Retype each line of the listing below, from the first through the one holding "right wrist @", with no other lines.

--------

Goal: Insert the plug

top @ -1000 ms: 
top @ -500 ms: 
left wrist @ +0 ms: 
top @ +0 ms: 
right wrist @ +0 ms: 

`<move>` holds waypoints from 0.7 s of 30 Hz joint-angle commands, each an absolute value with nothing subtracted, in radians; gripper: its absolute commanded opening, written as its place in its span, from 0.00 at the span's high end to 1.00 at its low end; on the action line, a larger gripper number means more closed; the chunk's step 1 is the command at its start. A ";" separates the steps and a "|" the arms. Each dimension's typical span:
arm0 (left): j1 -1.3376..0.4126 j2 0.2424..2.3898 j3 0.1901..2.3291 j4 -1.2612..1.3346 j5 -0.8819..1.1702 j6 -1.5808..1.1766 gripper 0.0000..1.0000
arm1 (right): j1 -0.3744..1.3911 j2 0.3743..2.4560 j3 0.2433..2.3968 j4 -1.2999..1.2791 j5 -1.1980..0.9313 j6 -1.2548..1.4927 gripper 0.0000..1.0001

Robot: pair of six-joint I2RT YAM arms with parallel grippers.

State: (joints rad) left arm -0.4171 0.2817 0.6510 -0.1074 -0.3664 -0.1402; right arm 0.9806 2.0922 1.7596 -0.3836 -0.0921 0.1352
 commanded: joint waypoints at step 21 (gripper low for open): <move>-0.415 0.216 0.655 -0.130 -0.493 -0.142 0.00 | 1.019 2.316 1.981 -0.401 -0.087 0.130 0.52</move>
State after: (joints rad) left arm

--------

REPLY TO THE TASK:
Goal: Insert the plug

top @ -1000 ms: 
top @ -500 ms: 
left wrist @ +0 ms: 
top @ +0 ms: 
right wrist @ +0 ms: 

This concludes the answer to the exercise.